The records below hold a stretch from the line with "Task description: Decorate" through the line with "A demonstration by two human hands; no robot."; return exactly those lines, ends included, and nothing more.

** PROVIDED INFORMATION follows **

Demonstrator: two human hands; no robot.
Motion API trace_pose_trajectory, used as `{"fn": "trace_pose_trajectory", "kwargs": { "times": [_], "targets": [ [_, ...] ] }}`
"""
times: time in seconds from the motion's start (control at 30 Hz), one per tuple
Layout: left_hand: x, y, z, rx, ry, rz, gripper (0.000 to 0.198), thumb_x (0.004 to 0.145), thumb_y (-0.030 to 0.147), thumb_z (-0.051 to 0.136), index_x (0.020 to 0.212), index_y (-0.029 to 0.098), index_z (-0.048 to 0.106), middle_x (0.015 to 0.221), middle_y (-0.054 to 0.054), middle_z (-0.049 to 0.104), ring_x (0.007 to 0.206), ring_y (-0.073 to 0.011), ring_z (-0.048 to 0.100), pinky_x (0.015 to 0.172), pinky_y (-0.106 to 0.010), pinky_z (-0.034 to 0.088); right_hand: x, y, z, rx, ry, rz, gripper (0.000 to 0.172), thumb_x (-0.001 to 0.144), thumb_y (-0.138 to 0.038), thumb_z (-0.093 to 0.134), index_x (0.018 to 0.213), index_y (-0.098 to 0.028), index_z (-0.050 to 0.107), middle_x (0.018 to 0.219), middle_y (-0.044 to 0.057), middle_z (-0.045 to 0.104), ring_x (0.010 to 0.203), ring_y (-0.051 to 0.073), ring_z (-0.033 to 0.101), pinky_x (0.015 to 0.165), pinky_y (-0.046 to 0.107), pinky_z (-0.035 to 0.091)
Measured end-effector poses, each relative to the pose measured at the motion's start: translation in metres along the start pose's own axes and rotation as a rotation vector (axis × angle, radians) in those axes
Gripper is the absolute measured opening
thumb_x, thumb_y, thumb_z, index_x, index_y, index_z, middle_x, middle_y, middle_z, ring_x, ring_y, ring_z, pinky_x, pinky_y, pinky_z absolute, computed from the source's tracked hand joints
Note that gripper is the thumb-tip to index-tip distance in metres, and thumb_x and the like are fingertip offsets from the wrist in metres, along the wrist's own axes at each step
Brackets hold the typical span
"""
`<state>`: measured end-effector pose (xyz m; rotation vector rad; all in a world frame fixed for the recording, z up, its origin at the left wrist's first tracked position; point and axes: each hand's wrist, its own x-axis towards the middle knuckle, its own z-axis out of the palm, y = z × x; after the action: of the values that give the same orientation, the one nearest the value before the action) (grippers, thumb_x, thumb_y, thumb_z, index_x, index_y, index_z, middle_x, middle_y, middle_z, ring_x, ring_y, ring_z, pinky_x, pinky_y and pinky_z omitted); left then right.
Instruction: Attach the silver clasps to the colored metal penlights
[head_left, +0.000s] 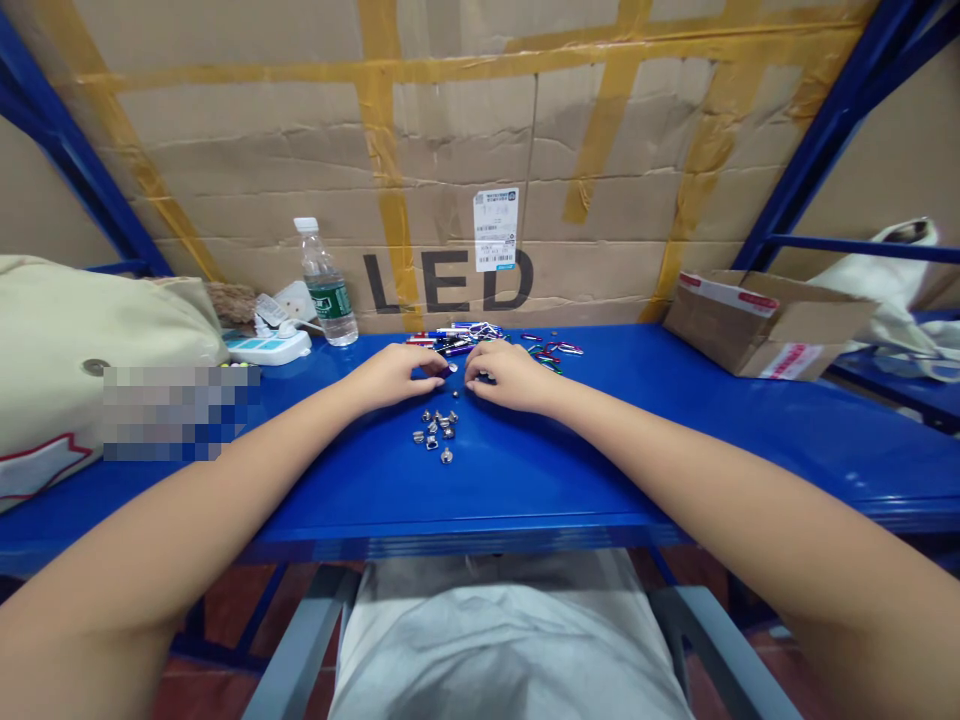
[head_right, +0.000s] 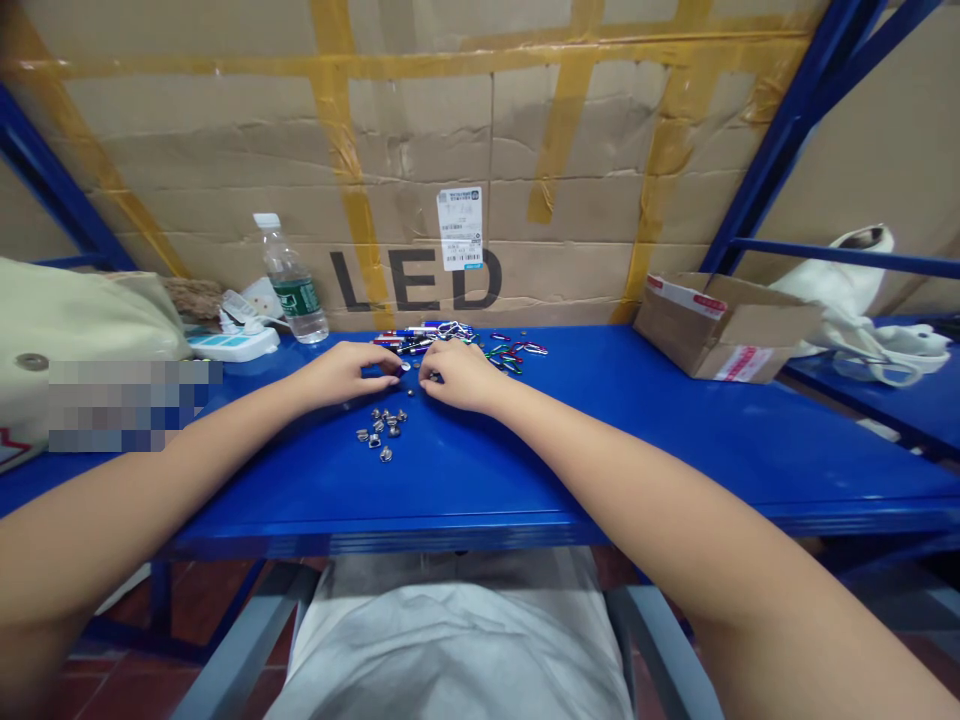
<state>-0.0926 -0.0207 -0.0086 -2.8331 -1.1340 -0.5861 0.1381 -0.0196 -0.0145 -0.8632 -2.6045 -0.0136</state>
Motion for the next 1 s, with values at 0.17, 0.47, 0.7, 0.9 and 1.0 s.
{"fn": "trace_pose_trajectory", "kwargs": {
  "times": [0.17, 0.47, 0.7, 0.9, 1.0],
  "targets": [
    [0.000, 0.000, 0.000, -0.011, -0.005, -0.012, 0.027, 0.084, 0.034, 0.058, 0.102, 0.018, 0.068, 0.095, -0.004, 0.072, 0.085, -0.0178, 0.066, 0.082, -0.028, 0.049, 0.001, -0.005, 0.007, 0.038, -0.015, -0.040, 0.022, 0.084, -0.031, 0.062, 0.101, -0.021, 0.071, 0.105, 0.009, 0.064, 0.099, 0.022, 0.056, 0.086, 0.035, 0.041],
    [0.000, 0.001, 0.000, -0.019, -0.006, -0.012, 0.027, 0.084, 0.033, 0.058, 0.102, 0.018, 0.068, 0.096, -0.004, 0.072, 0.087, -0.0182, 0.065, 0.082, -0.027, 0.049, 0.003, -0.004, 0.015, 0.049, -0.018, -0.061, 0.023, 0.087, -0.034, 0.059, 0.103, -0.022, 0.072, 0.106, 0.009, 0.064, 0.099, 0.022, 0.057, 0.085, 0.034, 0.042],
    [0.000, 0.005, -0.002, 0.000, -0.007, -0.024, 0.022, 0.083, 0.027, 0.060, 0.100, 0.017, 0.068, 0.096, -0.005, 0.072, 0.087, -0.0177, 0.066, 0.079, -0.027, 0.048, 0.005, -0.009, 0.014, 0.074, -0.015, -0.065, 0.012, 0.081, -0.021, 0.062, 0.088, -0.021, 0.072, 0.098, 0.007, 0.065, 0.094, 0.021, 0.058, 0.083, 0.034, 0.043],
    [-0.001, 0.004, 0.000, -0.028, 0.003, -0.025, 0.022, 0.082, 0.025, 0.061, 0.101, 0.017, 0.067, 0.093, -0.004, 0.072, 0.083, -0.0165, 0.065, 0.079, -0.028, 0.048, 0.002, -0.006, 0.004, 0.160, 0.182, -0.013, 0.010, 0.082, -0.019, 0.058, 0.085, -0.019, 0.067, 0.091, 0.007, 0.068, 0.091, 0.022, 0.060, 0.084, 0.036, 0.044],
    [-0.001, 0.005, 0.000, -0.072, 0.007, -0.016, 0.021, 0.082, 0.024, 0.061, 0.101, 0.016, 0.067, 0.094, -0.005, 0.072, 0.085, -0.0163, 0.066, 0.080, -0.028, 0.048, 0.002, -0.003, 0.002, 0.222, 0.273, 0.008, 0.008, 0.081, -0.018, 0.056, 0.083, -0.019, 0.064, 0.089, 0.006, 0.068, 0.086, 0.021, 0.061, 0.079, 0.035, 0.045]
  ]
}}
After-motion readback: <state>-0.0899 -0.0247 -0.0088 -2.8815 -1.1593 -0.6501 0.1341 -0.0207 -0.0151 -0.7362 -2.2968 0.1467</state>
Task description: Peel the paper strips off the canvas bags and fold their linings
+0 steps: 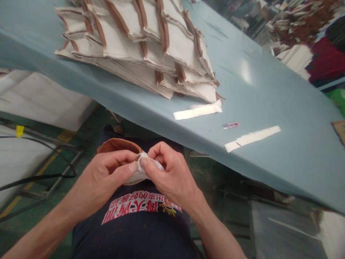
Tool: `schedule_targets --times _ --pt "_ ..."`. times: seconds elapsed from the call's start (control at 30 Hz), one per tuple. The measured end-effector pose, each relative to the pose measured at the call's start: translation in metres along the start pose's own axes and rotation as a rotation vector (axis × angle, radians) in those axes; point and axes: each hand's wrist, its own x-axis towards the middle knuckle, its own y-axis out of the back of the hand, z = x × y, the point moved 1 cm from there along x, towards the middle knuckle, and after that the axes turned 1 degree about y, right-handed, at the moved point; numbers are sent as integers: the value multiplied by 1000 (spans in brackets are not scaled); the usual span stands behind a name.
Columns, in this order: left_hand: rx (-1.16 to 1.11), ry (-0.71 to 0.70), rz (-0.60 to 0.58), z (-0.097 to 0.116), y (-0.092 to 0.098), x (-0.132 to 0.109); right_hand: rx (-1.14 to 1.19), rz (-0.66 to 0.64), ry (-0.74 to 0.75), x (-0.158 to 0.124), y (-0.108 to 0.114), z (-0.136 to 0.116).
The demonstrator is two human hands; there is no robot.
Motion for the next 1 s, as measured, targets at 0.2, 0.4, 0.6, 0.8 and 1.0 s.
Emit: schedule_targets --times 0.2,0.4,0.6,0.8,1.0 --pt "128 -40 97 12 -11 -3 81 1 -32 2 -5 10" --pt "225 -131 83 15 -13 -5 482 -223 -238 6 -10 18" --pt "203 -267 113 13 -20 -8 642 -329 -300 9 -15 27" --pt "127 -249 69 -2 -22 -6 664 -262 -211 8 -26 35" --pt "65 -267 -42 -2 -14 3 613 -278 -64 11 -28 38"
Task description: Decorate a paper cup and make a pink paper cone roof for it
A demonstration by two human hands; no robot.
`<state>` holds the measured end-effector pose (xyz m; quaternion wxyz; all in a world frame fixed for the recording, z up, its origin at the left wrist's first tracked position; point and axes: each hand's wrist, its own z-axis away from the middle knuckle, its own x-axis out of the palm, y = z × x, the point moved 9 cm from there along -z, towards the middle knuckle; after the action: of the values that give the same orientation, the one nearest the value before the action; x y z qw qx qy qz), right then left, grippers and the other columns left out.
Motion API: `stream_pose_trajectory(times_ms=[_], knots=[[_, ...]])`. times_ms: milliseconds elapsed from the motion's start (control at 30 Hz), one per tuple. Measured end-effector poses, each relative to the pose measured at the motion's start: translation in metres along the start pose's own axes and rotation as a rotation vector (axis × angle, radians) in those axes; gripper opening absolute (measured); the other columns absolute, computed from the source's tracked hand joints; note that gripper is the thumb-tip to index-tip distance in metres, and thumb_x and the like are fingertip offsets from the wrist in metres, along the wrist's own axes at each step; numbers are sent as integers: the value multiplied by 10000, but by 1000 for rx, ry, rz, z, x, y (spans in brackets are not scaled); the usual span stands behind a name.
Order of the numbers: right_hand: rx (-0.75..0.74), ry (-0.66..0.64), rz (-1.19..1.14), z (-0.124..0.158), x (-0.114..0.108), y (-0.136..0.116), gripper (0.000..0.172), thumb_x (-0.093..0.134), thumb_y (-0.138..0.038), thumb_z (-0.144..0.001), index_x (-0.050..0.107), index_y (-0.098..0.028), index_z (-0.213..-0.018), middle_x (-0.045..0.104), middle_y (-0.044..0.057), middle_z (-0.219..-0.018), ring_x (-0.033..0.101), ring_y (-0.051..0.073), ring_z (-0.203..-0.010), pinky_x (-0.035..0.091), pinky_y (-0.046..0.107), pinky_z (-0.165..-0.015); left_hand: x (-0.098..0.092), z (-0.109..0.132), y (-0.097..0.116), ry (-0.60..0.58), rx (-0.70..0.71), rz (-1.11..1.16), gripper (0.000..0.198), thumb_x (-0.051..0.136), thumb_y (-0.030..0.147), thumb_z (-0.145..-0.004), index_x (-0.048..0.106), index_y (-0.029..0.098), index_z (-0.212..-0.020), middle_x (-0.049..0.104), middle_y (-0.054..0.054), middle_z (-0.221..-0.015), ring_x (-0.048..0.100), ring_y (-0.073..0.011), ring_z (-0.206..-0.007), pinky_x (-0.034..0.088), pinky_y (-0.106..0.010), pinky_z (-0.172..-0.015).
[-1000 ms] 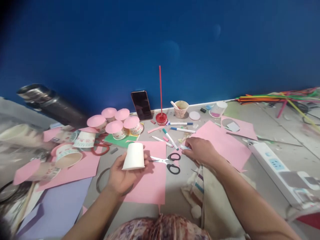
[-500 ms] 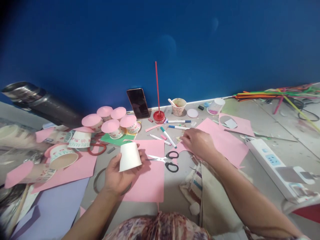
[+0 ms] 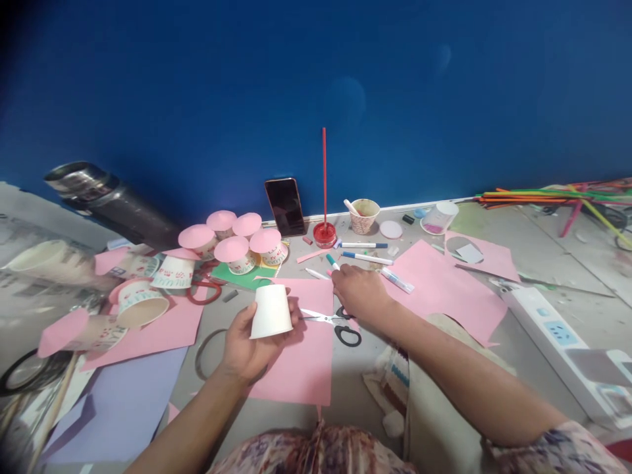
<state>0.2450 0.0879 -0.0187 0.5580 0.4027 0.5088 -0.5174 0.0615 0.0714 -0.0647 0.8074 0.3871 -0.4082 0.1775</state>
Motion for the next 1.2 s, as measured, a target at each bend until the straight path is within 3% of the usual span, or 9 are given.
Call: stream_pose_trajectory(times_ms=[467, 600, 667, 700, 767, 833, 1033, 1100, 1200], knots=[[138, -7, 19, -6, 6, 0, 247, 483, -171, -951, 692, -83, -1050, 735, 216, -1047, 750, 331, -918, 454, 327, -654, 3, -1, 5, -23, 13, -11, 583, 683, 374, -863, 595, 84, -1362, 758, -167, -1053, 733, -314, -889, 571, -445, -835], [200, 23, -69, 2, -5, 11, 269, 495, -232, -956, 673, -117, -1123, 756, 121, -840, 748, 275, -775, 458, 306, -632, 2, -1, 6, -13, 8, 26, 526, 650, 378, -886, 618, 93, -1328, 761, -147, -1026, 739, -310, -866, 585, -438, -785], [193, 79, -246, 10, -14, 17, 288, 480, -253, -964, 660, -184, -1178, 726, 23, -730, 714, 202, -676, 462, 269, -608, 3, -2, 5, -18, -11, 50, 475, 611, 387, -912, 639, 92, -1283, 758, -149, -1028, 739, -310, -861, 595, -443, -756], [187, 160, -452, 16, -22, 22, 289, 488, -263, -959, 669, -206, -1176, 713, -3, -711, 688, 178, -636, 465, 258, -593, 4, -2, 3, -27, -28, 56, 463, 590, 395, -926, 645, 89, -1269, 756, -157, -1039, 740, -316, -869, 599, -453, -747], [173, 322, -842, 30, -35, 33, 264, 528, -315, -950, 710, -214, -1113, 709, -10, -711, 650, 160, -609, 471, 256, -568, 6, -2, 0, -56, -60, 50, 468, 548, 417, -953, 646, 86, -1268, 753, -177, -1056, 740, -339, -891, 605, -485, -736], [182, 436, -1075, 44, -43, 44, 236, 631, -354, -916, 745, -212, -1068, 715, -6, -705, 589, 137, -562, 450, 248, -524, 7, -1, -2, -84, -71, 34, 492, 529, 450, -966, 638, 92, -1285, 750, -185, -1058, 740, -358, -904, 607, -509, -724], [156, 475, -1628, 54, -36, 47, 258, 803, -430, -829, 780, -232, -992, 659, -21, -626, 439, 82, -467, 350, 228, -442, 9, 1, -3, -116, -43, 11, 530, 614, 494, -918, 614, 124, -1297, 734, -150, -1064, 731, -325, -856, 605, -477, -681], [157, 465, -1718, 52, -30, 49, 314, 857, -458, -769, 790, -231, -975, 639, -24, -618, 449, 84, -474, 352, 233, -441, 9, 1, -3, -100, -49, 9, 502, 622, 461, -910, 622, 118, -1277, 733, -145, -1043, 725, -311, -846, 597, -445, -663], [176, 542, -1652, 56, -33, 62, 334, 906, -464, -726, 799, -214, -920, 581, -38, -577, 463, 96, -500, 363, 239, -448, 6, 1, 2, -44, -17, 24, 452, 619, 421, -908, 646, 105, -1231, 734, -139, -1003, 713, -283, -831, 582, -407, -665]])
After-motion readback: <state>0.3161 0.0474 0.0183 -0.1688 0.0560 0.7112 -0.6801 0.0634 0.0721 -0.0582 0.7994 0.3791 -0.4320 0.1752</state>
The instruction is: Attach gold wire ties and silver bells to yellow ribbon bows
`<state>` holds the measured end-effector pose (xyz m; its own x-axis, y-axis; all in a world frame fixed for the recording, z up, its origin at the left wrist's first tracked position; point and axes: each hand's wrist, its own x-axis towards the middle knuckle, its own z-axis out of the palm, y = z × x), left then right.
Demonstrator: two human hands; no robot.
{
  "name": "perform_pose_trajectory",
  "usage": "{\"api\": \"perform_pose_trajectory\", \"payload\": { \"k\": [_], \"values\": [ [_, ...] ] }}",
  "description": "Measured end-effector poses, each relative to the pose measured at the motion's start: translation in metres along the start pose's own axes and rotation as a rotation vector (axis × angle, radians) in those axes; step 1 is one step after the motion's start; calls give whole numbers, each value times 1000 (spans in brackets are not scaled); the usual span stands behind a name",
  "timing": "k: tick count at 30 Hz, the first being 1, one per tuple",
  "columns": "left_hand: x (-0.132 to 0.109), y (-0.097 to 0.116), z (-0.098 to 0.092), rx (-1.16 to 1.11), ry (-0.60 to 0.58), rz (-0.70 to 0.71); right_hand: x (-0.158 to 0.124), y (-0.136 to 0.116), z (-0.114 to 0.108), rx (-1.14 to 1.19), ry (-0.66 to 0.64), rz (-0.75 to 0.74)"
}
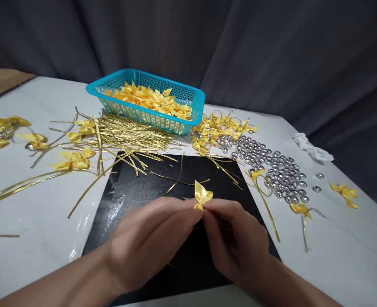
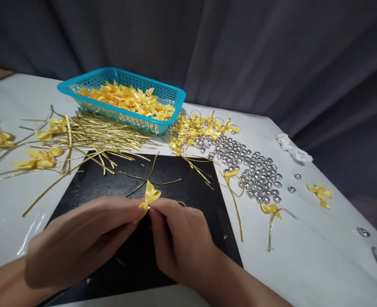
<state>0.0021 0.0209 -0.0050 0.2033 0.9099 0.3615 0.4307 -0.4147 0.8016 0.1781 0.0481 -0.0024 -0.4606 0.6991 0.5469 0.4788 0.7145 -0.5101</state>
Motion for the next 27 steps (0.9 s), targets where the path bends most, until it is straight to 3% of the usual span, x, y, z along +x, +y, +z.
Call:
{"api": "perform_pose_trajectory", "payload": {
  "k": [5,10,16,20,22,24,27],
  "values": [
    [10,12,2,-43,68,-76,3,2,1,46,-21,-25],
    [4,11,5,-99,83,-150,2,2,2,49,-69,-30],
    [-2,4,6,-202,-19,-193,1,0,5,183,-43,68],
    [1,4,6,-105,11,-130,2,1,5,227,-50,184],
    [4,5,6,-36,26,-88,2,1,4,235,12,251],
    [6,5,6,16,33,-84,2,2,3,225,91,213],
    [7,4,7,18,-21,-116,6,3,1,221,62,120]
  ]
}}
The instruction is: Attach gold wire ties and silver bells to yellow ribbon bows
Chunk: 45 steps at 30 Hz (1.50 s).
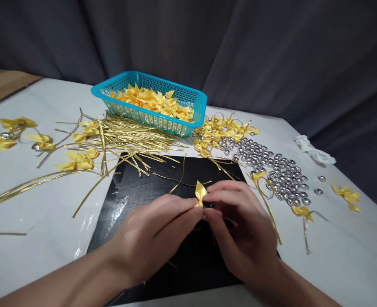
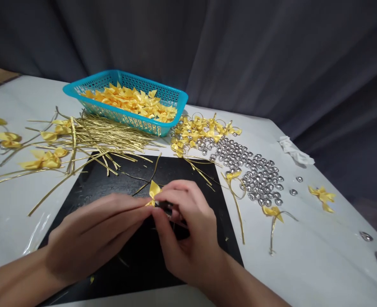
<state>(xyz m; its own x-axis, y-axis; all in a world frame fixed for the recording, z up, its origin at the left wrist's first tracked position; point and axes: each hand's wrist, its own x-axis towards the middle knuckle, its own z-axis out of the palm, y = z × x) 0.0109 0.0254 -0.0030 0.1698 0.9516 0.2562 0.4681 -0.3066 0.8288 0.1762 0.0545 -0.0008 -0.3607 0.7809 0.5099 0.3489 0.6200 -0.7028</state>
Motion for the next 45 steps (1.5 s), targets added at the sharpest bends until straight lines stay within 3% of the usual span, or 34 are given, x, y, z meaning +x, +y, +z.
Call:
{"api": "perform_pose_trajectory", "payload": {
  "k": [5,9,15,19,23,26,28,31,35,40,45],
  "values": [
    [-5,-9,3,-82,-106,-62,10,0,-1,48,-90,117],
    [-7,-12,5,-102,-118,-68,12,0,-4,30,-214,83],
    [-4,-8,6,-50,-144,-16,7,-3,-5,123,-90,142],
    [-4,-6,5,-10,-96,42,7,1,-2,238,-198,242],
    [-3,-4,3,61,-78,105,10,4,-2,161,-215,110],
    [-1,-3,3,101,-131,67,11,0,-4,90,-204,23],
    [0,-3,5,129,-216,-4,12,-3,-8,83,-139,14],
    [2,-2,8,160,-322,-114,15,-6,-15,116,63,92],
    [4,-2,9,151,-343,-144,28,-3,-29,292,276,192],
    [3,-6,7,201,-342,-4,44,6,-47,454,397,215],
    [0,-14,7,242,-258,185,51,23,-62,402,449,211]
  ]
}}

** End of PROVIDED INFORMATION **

- [ANSWER SECTION]
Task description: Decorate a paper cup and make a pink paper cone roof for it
A demonstration by two human hands; no robot.

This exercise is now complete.